WHAT IS BEING ASKED :: Reproduce the first line of the entries that follow and each later line, word for word, ending with the one containing "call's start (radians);".

[EXCERPTED DATA]

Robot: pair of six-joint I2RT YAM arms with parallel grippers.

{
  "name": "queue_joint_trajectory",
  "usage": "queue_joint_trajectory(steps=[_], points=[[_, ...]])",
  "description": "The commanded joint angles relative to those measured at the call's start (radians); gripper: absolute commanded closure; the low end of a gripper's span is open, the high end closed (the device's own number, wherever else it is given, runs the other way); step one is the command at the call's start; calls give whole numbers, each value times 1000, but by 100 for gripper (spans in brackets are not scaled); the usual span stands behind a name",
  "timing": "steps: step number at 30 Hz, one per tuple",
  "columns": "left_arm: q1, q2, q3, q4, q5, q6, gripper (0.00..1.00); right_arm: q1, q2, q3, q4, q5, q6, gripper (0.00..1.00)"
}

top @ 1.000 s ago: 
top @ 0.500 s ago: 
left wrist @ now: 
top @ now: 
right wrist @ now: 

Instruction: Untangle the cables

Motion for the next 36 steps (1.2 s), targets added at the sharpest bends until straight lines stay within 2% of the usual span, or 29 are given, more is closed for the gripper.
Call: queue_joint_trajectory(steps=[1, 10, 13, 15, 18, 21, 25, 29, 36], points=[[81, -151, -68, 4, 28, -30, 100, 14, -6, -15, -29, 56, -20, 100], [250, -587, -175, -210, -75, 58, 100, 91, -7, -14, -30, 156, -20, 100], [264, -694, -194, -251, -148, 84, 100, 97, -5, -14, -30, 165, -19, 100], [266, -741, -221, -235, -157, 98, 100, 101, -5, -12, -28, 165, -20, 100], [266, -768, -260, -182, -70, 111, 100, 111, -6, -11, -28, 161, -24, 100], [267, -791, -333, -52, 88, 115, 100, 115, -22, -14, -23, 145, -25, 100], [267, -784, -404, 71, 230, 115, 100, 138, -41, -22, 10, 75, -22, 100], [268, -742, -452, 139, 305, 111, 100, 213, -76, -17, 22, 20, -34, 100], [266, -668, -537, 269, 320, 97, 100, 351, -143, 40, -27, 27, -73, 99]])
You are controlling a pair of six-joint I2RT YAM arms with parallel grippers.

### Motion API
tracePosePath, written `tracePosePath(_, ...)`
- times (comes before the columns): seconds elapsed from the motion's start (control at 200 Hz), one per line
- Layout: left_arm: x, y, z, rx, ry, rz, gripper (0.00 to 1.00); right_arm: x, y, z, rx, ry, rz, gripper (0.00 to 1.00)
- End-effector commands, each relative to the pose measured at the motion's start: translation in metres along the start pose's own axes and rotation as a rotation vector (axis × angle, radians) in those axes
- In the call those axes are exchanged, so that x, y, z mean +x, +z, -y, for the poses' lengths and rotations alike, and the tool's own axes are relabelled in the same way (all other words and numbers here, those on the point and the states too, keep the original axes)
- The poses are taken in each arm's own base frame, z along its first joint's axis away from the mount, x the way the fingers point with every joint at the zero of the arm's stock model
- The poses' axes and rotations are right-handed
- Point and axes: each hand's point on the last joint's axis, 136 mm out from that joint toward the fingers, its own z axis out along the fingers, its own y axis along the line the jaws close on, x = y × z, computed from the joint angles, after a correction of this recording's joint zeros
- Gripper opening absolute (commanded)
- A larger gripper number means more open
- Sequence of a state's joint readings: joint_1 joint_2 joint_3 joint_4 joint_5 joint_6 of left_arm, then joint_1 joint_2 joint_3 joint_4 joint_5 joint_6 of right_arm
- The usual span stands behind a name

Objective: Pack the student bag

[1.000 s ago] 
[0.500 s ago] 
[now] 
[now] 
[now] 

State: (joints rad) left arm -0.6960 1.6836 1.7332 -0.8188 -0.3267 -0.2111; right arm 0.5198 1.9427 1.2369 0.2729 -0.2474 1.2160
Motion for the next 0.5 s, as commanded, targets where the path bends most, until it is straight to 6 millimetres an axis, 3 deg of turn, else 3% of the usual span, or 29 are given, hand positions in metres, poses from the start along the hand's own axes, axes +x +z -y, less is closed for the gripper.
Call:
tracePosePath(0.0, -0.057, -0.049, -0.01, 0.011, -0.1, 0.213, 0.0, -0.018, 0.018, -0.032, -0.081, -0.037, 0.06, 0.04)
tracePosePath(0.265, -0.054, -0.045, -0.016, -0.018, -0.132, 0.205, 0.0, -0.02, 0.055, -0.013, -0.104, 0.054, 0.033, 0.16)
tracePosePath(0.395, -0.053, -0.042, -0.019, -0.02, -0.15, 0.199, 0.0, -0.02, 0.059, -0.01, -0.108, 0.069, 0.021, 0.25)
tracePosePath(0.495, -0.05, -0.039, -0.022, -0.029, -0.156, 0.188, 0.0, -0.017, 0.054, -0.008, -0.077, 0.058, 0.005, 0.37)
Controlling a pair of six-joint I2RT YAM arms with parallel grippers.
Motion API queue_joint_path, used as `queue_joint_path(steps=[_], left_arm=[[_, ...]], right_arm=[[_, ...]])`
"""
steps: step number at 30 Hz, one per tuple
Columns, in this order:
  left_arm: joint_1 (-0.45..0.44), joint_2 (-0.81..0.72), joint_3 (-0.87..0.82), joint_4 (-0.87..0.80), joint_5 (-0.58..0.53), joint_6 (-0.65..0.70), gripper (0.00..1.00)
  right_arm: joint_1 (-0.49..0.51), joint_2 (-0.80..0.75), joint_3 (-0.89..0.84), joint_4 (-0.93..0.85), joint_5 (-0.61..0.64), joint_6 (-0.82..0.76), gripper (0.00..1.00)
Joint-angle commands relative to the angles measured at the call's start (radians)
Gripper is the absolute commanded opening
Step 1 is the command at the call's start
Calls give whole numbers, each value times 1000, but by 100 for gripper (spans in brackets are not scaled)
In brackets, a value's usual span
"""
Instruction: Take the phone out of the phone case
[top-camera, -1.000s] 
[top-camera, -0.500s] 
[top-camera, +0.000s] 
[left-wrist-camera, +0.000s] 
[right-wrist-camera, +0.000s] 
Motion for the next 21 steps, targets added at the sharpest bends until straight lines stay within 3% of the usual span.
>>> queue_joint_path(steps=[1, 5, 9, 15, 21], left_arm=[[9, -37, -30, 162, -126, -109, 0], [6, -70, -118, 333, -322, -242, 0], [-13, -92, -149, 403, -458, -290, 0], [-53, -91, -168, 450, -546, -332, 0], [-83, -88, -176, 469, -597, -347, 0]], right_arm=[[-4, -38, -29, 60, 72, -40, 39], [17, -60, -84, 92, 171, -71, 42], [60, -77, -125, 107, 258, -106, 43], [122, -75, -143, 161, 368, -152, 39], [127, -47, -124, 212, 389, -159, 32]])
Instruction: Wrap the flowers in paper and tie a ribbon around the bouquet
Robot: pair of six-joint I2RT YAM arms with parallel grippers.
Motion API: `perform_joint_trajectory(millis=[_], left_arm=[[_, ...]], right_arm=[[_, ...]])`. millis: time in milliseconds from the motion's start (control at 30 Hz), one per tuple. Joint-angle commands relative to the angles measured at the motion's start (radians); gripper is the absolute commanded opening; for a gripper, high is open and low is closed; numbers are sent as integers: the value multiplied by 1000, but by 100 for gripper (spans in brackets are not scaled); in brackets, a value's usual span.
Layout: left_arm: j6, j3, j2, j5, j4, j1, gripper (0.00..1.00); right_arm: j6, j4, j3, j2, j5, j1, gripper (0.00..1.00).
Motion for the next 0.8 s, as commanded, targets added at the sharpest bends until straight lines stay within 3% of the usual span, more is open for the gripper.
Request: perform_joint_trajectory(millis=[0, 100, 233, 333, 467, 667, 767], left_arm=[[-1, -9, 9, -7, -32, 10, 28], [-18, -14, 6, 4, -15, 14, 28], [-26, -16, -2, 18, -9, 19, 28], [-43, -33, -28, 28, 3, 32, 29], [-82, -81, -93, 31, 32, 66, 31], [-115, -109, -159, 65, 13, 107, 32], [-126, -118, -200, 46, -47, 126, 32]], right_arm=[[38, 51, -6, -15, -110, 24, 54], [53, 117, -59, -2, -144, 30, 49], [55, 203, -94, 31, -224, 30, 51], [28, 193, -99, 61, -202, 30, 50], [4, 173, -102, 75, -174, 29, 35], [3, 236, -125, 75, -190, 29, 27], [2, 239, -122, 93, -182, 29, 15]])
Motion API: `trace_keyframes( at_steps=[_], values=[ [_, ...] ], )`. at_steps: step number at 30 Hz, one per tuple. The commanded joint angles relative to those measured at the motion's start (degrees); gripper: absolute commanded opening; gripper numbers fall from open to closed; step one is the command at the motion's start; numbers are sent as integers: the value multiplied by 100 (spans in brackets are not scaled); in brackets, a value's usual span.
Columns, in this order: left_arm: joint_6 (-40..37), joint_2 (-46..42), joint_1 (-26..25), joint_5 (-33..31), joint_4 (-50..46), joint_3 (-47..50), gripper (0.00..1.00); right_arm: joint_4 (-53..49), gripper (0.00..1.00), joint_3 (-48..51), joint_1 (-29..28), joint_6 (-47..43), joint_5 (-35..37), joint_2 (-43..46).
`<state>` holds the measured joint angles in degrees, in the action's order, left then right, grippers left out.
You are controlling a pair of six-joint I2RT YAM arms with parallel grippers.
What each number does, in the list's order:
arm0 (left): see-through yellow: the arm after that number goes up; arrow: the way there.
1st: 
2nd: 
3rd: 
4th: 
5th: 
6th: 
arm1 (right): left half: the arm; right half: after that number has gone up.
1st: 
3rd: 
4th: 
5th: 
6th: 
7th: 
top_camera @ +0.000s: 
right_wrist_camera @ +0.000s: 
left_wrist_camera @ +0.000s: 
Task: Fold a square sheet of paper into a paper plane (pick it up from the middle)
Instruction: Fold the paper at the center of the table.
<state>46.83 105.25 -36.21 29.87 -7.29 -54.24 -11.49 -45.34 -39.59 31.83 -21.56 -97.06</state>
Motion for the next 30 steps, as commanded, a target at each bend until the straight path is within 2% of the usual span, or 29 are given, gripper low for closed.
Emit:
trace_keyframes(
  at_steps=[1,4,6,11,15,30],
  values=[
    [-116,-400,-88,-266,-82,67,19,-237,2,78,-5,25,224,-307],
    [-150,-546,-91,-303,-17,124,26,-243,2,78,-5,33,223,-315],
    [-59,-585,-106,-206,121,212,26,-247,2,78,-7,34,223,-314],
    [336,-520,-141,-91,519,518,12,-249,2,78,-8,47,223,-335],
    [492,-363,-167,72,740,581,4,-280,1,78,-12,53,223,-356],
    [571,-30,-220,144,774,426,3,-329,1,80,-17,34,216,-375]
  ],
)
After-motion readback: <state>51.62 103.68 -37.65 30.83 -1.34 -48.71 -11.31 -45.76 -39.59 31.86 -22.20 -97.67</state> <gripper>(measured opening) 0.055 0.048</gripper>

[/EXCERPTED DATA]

RESPONSE ::
Robot: pair of six-joint I2RT YAM arms with parallel grippers.

{
  "name": "queue_joint_trajectory",
  "usage": "queue_joint_trajectory(steps=[_], points=[[_, ...]])",
  "description": "The commanded joint angles relative to those measured at the call's start (radians); gripper: absolute commanded closure; the low end of a gripper's span is open, the high end closed (the device's own number, wherever else it is given, runs the other way); step one is the command at the call's start; calls give whole numbers, each value times 1000, but by 100 for gripper (spans in brackets are not scaled); the usual span stands behind a name",

The response to the exercise is now complete.